Licensed chemfp datasets
Chemfp 3.5.1 added support for licensed FPB files. Chemfp's Base License Agreement, describes how you may use chemfp if no other legal agreement is in place. It usually restricts you from doing in-memory searches with more than 50,000 fingerprints unless you have a valid chemfp license key. (See the licensing page to request a evaluation key or request a no-cost academic license.)
A licensed FPB is an FPB file with an embedded authorization key generated by Andrew Dalke Scientific, AB. The Base License Agreement permits you to do Tanimoto searches of those files, and the authorization key unlocks that part of the chemfp software.
Available data sets.
At present two data sets are available:
The RDKit/Morgan circular fingerprints from the respective ChEMBL releases were converted into FPB format and are distributed under the terms of the ChEMBL license.
These files are gzip-compressed for distribution. For most cases you should either uncompress them after downloading or re-compress using Zstandard.
The required attribution is:
For publications using ChEMBL data, the primary current citation is:
Mendez D, Gaulton A, Bento AP, Chambers J, De Veij M, Félix E, Magariños MP, Mosquera JF, Mutowo P, Nowotka M, Gordillo-Marañón M, Hunter F, Junco L, Mugumbate G, Rodriguez-Lopez M, Atkinson F, Bosc N, Radoux CJ, Segura-Cabrera A, Hersey A, Leach AR. ChEMBL: towards direct deposition of bioassay data.

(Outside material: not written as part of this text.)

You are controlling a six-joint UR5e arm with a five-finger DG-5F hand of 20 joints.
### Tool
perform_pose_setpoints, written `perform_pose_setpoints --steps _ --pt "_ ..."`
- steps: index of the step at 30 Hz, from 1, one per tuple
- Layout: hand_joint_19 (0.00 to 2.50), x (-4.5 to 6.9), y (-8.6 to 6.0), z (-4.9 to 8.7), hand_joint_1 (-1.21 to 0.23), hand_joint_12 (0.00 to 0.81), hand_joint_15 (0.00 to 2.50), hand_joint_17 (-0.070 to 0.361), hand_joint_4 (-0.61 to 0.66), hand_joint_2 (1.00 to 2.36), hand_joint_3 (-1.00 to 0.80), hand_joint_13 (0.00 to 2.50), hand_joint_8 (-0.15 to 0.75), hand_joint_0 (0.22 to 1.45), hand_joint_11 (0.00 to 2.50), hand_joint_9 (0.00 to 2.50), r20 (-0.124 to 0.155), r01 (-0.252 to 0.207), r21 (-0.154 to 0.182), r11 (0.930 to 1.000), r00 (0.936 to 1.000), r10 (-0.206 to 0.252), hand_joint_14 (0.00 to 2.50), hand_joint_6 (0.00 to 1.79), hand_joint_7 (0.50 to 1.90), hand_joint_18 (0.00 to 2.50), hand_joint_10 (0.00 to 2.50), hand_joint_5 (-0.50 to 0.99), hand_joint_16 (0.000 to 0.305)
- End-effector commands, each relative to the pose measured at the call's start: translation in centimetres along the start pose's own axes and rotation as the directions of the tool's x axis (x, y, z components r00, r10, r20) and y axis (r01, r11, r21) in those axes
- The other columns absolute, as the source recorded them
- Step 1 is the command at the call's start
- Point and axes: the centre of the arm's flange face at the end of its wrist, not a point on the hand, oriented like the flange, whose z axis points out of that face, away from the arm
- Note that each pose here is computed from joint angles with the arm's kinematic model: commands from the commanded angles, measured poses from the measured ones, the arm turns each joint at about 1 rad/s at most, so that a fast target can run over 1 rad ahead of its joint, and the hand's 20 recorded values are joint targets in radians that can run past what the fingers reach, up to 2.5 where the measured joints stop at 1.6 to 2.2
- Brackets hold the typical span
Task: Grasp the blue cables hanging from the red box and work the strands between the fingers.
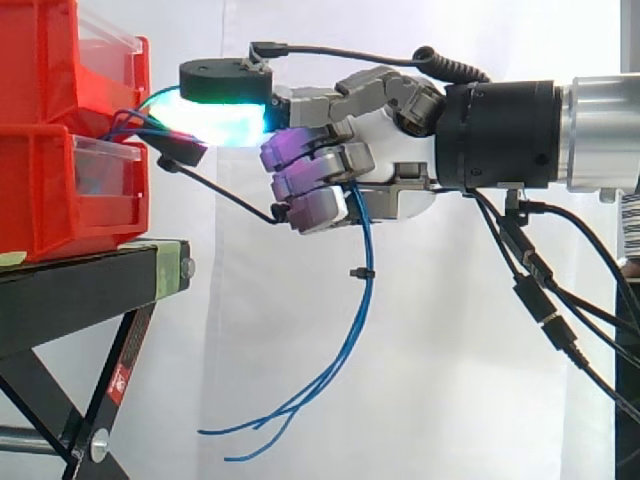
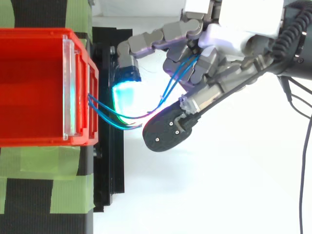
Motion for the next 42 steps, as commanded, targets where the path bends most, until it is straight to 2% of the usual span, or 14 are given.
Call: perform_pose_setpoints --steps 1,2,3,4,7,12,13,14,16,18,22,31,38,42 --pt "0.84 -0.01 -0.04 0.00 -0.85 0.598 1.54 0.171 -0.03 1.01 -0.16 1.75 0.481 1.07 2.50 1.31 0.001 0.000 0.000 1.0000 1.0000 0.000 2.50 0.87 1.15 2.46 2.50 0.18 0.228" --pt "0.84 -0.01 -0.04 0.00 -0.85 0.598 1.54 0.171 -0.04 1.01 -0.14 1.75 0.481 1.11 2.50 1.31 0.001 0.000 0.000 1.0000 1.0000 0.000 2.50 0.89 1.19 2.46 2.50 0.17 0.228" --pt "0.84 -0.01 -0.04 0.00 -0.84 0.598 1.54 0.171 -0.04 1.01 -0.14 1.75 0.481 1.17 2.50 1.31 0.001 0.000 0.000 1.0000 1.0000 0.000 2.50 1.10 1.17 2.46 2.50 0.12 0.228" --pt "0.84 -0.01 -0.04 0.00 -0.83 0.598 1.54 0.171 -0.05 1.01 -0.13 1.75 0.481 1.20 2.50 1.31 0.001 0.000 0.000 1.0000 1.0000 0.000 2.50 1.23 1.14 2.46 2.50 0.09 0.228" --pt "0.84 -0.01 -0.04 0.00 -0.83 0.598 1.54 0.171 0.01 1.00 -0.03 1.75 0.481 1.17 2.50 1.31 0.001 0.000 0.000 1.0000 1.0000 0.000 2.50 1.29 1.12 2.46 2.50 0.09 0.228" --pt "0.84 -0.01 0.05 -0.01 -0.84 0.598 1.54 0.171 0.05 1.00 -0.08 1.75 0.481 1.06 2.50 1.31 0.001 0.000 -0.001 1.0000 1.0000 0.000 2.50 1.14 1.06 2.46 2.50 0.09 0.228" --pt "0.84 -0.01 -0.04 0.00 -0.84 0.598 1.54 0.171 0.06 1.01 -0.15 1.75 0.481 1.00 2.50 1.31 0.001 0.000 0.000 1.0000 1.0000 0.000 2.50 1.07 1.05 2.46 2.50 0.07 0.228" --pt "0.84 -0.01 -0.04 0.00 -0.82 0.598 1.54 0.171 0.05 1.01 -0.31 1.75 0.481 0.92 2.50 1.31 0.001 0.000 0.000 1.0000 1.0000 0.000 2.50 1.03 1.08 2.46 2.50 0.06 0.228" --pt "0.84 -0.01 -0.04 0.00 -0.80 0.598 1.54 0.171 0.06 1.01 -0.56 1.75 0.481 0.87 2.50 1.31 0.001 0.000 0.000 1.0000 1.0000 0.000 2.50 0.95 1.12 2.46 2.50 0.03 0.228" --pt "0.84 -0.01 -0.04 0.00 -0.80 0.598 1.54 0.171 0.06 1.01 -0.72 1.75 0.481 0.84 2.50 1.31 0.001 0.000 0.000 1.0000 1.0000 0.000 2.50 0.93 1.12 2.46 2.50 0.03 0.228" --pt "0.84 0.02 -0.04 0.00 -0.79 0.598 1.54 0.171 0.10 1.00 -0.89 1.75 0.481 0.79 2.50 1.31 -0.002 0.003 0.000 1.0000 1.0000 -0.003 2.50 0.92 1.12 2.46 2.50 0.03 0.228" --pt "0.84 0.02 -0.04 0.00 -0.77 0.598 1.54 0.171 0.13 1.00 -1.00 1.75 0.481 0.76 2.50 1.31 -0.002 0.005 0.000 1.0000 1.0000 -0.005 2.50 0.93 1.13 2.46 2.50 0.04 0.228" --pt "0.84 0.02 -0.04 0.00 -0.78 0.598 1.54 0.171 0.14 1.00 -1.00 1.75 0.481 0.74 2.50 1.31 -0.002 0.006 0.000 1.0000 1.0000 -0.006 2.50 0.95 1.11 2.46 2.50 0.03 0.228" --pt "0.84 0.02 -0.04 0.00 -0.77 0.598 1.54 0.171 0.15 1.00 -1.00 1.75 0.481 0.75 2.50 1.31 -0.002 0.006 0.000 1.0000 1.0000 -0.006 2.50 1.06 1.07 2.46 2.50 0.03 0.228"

Nucleic Acids Res. 2019 47(D1):D930-D940. DOI: 10.1093/nar/gky1075
If ChEMBL is incorporated into other works, we ask that the ChEMBL IDs are preserved, and that the release number of ChEMBL is clearly displayed.
The ChEMBL attribution and license terms, and a legal notice about how it was adapted for this distribution are embedded in the FPB file. To see them, either view the uncompressed content directly or use:
python -m chemfp fpb_text chembl27.fpb.gz python -m chemfp fpb_text chembl28.fpb.gz
If you have uncompressed the file or re-compressed it for Zstandard then use the appropriate alternate filename.
Note that the embedded FPB authorization token only affects your use of chemfp to process this data file. It does not add additional restrictions on your use of ChEMBL data in the FPB file.